Naturally, as the sports editor of a college newspaper with limited resources who had spent most of the past two years adjusting to life through a Zoom gallery, I was upset.
If anything, Zoom had made mine and my writers’ jobs easier. Instead of worrying about missing out on basketball coverage if we couldn’t send our college student writers to L.A. or Connecticut on a busy Tuesday night, we were always within a URL’s reach of a press conference, interview for a story or, really, anything we needed.
After I heard that news, my mind began frantically running with all these questions: Were my writers available to travel? How would I organize all the replacements if I needed them?
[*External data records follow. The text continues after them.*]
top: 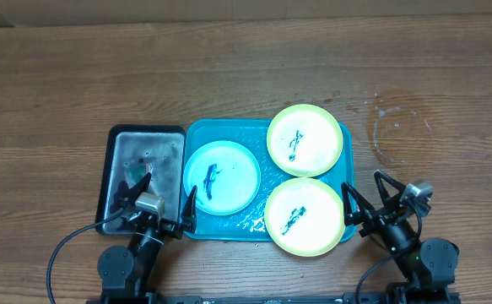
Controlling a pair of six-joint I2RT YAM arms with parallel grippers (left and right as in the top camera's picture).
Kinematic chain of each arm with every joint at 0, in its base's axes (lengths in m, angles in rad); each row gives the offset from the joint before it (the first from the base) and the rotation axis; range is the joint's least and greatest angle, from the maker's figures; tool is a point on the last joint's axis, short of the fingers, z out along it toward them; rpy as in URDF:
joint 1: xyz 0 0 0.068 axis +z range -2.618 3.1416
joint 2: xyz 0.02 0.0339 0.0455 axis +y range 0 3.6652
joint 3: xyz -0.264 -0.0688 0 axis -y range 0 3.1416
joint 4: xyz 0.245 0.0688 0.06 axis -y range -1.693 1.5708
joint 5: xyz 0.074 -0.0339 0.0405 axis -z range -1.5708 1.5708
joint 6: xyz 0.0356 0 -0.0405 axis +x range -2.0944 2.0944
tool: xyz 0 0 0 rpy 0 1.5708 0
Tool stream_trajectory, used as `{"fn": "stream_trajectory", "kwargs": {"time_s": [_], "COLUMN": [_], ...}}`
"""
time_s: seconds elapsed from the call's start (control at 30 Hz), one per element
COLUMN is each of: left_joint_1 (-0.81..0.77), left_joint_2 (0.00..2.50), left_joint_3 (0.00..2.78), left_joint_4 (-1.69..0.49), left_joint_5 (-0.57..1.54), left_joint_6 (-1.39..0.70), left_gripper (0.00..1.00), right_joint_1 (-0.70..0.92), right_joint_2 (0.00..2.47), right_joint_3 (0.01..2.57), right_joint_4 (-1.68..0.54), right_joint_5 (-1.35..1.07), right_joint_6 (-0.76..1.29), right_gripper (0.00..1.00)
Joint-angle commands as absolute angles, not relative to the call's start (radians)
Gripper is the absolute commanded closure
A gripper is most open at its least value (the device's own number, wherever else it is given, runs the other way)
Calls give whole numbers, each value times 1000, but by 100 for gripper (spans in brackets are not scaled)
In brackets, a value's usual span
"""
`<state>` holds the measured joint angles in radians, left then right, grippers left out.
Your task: Clean dirty plates on tray and stack at the side
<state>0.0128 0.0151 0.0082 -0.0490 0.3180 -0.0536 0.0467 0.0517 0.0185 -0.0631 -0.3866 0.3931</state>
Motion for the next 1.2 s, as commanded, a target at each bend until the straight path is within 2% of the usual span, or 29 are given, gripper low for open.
{"fn": "stream_trajectory", "kwargs": {"time_s": [0.0, 0.13, 0.27, 0.43, 0.63, 0.77, 0.9, 1.17], "left_joint_1": [14, 14, 14, 14, 14, 14, 14, 14], "left_joint_2": [4, 4, 4, 4, 4, 4, 4, 4], "left_joint_3": [5, 5, 5, 5, 5, 5, 5, 5], "left_joint_4": [-49, -49, -49, -49, -49, -49, -49, -49], "left_joint_5": [311, 311, 311, 311, 311, 311, 311, 311], "left_joint_6": [-68, -68, -68, -68, -68, -68, -68, -68], "left_gripper": [0, 0, 0, 1, 0, 1, 0, 1], "right_joint_1": [51, 51, 51, 51, 52, 74, 156, 391], "right_joint_2": [105, 219, 378, 632, 1010, 1210, 1331, 1426], "right_joint_3": [49, 140, 308, 627, 1093, 1286, 1337, 1337], "right_joint_4": [-59, -82, -201, -488, -975, -1230, -1340, -1370], "right_joint_5": [-443, -448, -462, -484, -484, -484, -466, -435], "right_joint_6": [420, 419, 383, 279, 253, 171, 125, 127], "right_gripper": [0, 0, 0, 0, 0, 0, 0, 0]}}
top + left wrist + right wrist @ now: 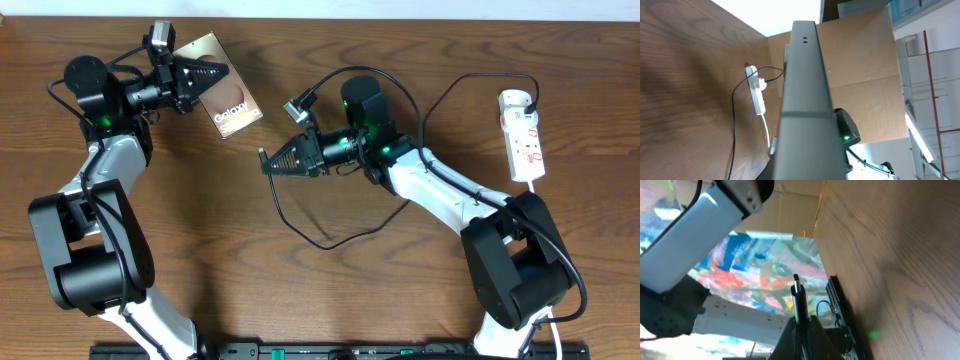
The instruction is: Plug charger to phone and switch on socket
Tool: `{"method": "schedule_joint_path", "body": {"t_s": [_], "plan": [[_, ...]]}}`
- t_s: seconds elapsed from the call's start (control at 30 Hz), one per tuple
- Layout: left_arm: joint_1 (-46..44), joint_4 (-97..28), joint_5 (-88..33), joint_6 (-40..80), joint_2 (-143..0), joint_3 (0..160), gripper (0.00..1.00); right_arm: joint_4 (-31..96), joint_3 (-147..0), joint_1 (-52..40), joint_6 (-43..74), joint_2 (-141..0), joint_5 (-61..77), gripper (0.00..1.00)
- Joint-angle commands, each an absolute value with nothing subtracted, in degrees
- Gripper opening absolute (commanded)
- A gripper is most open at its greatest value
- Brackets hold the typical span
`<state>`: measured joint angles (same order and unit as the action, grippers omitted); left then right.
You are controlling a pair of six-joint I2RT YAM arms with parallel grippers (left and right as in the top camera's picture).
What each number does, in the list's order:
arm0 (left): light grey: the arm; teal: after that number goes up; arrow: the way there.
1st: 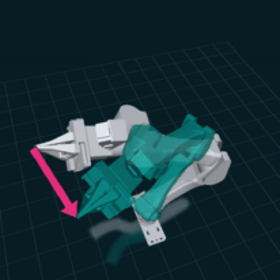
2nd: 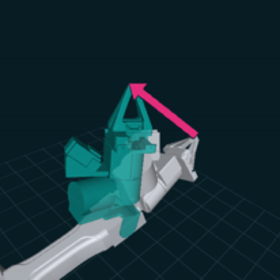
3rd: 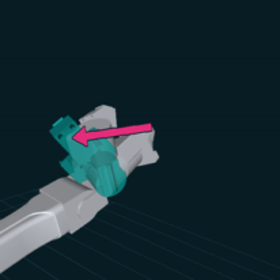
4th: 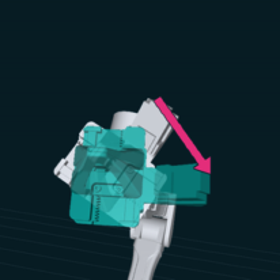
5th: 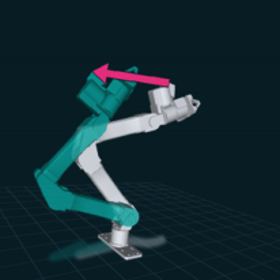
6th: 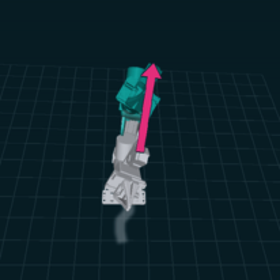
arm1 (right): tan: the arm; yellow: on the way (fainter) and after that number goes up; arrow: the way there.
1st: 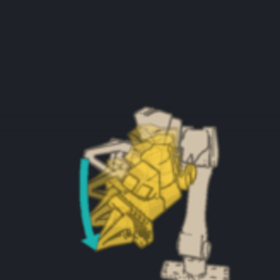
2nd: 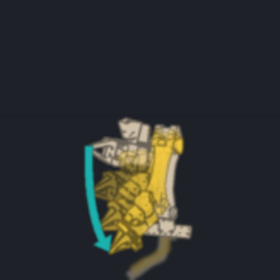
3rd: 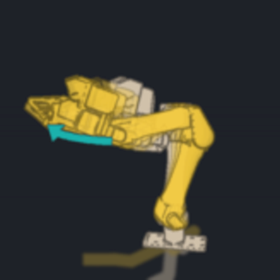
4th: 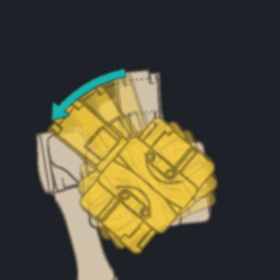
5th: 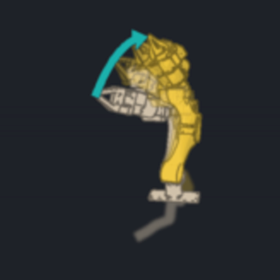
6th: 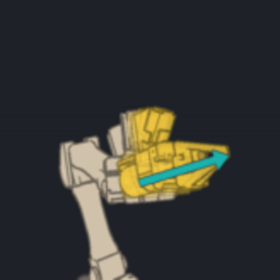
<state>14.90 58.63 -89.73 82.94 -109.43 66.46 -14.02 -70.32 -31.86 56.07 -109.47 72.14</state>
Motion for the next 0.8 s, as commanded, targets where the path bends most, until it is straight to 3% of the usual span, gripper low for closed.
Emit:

Would we miss games?
Then, in that haze of stress and speed-spiraling, a thought hit me square in the face — I had, and still have, never been to a live postgame press conference before.
Sure, I’ve spoken to players and coaches on the sidelines after a game as a scared first-year writer, but I — someone who has edited sports stories for The Daily Tar Heel for nearly a year and written them for two — have never interviewed players or coaches speaking from a podium after a game, any game.
After writing just a handful of stories as a first-year in the spring of 2020, everything went online — my journalism career included. I’ve spent pretty much every moment of my life since that shutdown doing sports writing or editing of some kind all from the comfort of my own computer screen.
But that’s changing now, and I’m scared because the new normal is all I know.